=== Dataset excerpts ===
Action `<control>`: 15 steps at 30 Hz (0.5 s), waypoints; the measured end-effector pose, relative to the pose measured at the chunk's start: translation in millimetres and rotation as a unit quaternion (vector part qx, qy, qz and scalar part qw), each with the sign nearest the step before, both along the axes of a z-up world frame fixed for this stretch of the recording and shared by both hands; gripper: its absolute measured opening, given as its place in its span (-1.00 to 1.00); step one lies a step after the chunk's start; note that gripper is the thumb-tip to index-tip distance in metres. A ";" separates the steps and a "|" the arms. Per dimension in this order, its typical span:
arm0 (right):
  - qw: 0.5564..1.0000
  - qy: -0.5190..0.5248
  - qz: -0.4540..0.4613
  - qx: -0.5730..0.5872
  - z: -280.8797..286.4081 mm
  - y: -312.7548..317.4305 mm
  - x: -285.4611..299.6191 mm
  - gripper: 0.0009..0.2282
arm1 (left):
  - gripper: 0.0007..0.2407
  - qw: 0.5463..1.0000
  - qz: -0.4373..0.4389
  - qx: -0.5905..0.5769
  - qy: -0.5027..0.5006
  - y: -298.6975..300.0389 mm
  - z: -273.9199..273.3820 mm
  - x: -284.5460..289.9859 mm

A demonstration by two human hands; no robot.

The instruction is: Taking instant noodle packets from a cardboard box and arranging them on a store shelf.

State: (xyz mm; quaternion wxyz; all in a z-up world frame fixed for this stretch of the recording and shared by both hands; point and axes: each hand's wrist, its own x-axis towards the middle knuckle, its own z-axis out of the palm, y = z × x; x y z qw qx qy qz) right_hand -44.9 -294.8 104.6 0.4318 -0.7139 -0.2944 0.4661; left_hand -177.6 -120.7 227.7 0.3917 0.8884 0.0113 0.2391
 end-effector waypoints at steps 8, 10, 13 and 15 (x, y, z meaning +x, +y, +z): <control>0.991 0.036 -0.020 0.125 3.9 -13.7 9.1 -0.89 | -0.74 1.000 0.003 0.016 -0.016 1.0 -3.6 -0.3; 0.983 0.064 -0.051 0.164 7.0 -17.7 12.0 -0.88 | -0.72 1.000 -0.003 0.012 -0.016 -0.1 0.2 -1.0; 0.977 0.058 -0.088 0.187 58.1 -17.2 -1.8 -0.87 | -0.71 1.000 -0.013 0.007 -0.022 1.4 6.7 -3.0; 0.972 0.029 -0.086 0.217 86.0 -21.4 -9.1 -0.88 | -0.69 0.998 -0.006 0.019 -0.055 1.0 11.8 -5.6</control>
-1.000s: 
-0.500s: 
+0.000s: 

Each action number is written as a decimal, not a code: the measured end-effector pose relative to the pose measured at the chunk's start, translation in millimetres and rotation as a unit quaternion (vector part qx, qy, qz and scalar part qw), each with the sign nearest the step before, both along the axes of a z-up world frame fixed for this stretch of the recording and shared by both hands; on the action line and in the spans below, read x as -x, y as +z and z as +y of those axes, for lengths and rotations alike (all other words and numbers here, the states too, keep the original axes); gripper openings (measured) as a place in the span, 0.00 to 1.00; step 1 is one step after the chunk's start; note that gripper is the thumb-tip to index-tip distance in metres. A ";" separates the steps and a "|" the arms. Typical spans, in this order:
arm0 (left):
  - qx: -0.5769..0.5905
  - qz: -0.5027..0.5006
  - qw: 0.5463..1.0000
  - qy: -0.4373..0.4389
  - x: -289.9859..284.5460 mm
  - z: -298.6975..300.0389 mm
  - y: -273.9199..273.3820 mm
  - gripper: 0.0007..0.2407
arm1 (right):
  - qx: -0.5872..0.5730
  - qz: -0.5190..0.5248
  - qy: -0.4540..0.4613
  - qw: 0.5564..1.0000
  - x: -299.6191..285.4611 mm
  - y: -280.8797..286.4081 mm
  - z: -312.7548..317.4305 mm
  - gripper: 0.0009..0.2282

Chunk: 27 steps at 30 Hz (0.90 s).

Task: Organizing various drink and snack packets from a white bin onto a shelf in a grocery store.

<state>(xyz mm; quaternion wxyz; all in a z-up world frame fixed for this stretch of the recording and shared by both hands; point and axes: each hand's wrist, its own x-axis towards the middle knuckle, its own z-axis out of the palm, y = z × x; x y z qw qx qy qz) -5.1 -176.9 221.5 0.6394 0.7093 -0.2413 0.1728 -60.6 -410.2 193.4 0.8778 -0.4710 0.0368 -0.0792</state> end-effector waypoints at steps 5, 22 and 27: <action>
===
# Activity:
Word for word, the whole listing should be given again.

# Solution for this task:
Action `<control>`: 15 steps at 30 Hz (0.5 s), waypoints; the measured end-effector pose, relative to the pose measured at the chunk's start: translation in millimetres and rotation as a unit quaternion (vector part qx, qy, qz and scalar part qw), each with the sign nearest the step before, both along the axes of a z-up world frame fixed for this stretch of the recording and shared by both hands; gripper: its absolute measured opening, given as its place in its span (-1.00 to 1.00); step one lies a step after the chunk's start; note that gripper is the thumb-tip to index-tip distance in metres. A ";" separates the steps and a "|" the arms. Per dimension in this order, its typical span:
arm0 (right):
  - qw: 0.5564..1.0000
  - qy: -0.5190..0.5248
  - qz: -0.4540..0.4613
  - qx: -0.5730..0.5872
  - z: -280.8797..286.4081 mm
  - y: -312.7548..317.4305 mm
  - x: -285.4611..299.6191 mm
  - gripper: 0.0009..0.2282
arm1 (left):
  - gripper: 0.0007..0.2407
  - qw: 0.5463..1.0000
  - qz: -0.4373..0.4389
  - qx: -0.5905..0.5769
  - qy: -0.5027..0.5006
  - y: -298.6975..300.0389 mm
  - z: -273.9199..273.3820 mm
  - x: -284.5460..289.9859 mm

A demonstration by two human hands; no robot.

The instruction is: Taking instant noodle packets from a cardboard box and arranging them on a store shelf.

State: (xyz mm; quaternion wxyz; all in a z-up world frame fixed for this stretch of the recording and shared by both hands; point and axes: each hand's wrist, its own x-axis towards the middle knuckle, its own z-axis out of the palm, y = z × x; x y z qw qx qy qz) right_hand -44.9 -294.8 104.6 0.4318 -0.7139 -0.2944 0.4661; left_hand -177.6 -120.7 227.7 0.3917 0.8884 0.0113 0.2391
 end-effector waypoints at steps 8, 10, 13 and 15 (x, y, z meaning +x, +y, +z): <control>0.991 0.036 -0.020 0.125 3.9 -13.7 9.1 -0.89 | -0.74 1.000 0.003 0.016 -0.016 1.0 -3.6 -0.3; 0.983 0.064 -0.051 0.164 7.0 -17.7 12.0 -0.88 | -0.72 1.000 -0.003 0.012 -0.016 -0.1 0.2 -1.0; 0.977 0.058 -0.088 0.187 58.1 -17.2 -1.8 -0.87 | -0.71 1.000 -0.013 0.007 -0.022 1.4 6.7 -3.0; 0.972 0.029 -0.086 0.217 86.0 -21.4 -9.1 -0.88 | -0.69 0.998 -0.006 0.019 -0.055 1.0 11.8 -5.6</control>
-1.000s: 
-0.500s: 
+0.000s: 

Each action number is written as a decimal, not a code: the measured end-effector pose relative to the pose measured at the chunk's start, translation in millimetres and rotation as a unit quaternion (vector part qx, qy, qz and scalar part qw), each with the sign nearest the step before, both along the axes of a z-up world frame fixed for this stretch of the recording and shared by both hands; on the action line and in the spans below, read x as -x, y as +z and z as +y of those axes, for lengths and rotations alike (all other words and numbers here, the states too, keep the original axes); gripper openings (measured) as a place in the span, 0.00 to 1.00; step 1 is one step after the chunk's start; note that gripper is the thumb-tip to index-tip distance in metres. A ";" separates the steps and a "|" the arms. Typical spans, in this order:
arm0 (left):
  - qx: -0.5769..0.5905
  - qz: -0.5027..0.5006
  - qw: 0.5463..1.0000
  - qy: -0.4373..0.4389
  - x: -289.9859..284.5460 mm
  - z: -298.6975..300.0389 mm
  - y: -273.9199..273.3820 mm
  - gripper: 0.0007..0.2407
arm1 (right):
  - qx: -0.5872..0.5730
  - qz: -0.5190..0.5248
  - qy: -0.4540..0.4613
  - qw: 0.5564..1.0000
  - x: -299.6191..285.4611 mm
  - y: -280.8797..286.4081 mm
  - z: -312.7548..317.4305 mm
  - gripper: 0.0009..0.2282

Chunk: 27 steps at 30 Hz (0.90 s).

Task: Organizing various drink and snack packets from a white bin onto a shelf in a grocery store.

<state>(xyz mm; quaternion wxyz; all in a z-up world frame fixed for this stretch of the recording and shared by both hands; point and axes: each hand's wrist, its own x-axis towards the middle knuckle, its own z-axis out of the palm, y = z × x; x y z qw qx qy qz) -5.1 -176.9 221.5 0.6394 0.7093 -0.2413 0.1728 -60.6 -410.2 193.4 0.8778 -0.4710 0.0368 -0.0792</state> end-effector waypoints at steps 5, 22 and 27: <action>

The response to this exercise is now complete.